Le sport, en principe, n’est pas un spectacle, en ce sens que les sportifs n’ont pas pour unique raison d’être et pour unique motivation, à la différence des artistes, de présenter leur travail et leur talent à un public. Le sport a sa logique propre, de compétition et d’effort personnel, qui ne rend pas les spectateurs indispensables à l’accomplissement de l’acte sportif. Tous les dimanches dans toute la France, il se déroule des quantités de compétitions sportives qui n’attirent que quelques pelés et quelques tondus - tous gelés sur les gradins le plus souvent.
Cependant, le sport, à défaut de public, s’accommode très bien de témoins venant assister à une confrontation qui leur est en quelque sorte extérieure. C’est le public du tennis d’autrefois, qui se contentait de tourner la tête à droite et à gauche et d’applaudir poliment à la fin des plus brillants échanges, en évitant de déranger les sportifs.
Mais le sport, en attisant les oppositions, crée une sorte de public particulier qu’on appelle les Supporters (Voir cet article). Ces individus ont deux caractéristiques essentielles : ils sont surexcités et de parti pris. Ils sont venus pour soutenir ceux (ou celui) de leur camp et ils pensent (parfois à juste titre) qu’ils sont davantage que des spectateurs ordinaires dans la mesure où leur présence voyante et bruyante serait, selon eux, de nature à influer sur l’issue de la compétition.
Plus la compétition devient importante, plus le nombre des « pelés » et des « tondus » augmente, transformant le sport en spectacle. A la nécessité d’accomplir son exploit, le sportif est contraint d’ajouter celle de ne pas décevoir son public. Il ne se perçoit plus seulement comme héros livrant un combat contre lui-même mais comme un artiste, sensible aussi bien au résultat qu’à l’esthétique de sa prestation. Il reste cependant encore un sportif, comme peut se prévaloir de l’être l’équilibriste ou le trapéziste de cirque, qui s’astreint, lui aussi, à un terrible entraînement pour améliorer ses performances, mais il devient surtout un prestataire, dont l’apparition publique s’appuie simplement sur une dramaturgie inspirée du sport.
Tous les sports populaires sont devenus aujourd’hui des spectacles. Il n’existe dès lors plus de différence entre eux et la boxe qui, elle, a connu le chemin inverse : spectacle à l’origine, elle est devenue progressivement un sport. Le public de Roland-Garros, aujourd’hui, ressemble comme deux gouttes d’eau à celui de la boxe...

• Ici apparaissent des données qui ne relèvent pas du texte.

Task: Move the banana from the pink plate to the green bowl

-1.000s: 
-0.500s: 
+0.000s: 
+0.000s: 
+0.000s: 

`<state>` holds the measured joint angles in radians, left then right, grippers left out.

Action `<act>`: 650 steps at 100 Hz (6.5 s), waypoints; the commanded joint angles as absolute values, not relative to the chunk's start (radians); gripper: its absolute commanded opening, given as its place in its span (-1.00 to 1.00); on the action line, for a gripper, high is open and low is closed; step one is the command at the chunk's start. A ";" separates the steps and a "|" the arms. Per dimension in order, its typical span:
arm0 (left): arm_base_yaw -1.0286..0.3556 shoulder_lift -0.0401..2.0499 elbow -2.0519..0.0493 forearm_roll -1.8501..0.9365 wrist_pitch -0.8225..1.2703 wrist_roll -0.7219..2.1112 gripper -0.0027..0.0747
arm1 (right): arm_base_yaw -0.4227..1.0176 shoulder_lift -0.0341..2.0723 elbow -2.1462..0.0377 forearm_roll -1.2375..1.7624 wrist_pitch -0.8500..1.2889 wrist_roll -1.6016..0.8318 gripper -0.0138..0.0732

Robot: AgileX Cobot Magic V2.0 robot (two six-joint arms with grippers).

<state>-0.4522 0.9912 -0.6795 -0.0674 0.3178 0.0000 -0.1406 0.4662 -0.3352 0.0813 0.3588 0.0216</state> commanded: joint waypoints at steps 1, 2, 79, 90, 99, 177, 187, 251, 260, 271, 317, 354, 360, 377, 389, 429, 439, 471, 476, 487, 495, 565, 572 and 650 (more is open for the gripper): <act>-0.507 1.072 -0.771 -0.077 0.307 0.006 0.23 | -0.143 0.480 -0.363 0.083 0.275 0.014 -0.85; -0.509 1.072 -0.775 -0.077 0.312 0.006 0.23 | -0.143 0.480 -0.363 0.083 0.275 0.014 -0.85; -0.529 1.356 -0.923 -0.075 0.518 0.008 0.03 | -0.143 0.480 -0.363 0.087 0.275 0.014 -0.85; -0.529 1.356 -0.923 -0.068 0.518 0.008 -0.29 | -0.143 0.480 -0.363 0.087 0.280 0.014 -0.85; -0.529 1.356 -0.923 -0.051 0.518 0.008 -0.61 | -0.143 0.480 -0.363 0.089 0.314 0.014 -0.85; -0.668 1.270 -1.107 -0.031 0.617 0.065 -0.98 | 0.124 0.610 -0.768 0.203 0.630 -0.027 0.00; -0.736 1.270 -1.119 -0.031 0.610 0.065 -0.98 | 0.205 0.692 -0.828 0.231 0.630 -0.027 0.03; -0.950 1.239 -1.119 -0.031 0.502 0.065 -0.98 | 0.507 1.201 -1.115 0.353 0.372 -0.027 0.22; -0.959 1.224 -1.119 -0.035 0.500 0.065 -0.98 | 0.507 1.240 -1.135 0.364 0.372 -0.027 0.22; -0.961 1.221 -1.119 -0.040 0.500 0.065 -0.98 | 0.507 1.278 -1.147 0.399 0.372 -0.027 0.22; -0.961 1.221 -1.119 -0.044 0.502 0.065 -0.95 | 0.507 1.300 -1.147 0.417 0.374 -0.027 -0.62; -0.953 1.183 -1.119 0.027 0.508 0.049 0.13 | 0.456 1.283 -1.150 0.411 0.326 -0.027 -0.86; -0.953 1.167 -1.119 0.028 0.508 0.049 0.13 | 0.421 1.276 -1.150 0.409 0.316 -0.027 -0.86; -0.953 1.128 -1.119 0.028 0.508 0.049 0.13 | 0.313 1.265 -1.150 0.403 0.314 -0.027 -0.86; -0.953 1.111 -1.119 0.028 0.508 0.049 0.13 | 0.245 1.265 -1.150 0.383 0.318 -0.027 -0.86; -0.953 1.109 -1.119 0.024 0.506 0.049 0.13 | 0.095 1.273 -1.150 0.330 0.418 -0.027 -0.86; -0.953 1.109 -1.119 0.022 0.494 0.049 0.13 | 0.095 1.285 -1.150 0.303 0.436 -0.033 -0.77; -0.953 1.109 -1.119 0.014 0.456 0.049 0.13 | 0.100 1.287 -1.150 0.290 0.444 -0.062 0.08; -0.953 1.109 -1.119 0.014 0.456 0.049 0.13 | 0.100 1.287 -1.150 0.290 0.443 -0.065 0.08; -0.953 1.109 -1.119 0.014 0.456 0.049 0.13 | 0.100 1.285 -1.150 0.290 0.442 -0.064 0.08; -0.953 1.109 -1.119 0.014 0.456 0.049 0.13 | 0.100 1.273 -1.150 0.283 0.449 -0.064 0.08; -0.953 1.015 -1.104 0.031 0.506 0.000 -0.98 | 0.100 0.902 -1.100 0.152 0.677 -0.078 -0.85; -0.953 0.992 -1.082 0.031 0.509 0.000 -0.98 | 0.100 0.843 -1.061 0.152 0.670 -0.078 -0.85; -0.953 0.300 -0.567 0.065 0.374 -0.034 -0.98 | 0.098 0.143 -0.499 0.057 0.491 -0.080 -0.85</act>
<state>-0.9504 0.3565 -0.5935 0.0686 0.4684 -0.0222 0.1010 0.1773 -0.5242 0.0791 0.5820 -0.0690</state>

Tout ceci ne ferait de mal à personne si le spectacle n’avait sa loi propre, qui n’est pas compatible avec celle du sport. Par principe, l’obsession du spectacle est d’attirer le public. Il faut donc élever les passions et surtout plaire. Plaire surtout à ceux qui financent ledit spectacle, les sponsors (Voir cet article). Car l’essentiel ne se joue pas sur le terrain, comme pourrait le croire un public naïf, mais à la caisse des supérettes le lendemain. D’où l’irrésistible tentation (à laquelle on se demande qui résiste !) d’organiser la confrontation comme n’importe quel metteur en scène avisé... et d’inciter les "acteurs" à recourir, comme n’importe quel artiste, à des "aides" pour faire bonne figure et longue carrière.
De plus, pour attirer le public, les organisateurs ont tendance à mettre en jeu le plus possible de titres internationaux : européens ou même mondiaux.
On constate aussi une débauche d’effets lumineux, de pyrotechnie, avec majorettes court vêtues et musique apocalyptique. Un simple combat est transformé en affrontement galactique. Pourquoi pas ? Encore faut-il que le combat en question soit à la hauteur de l‘effet d’annonce. Or souvent l’entrée tonitruante fait « pschitt » après le premier coup de gong.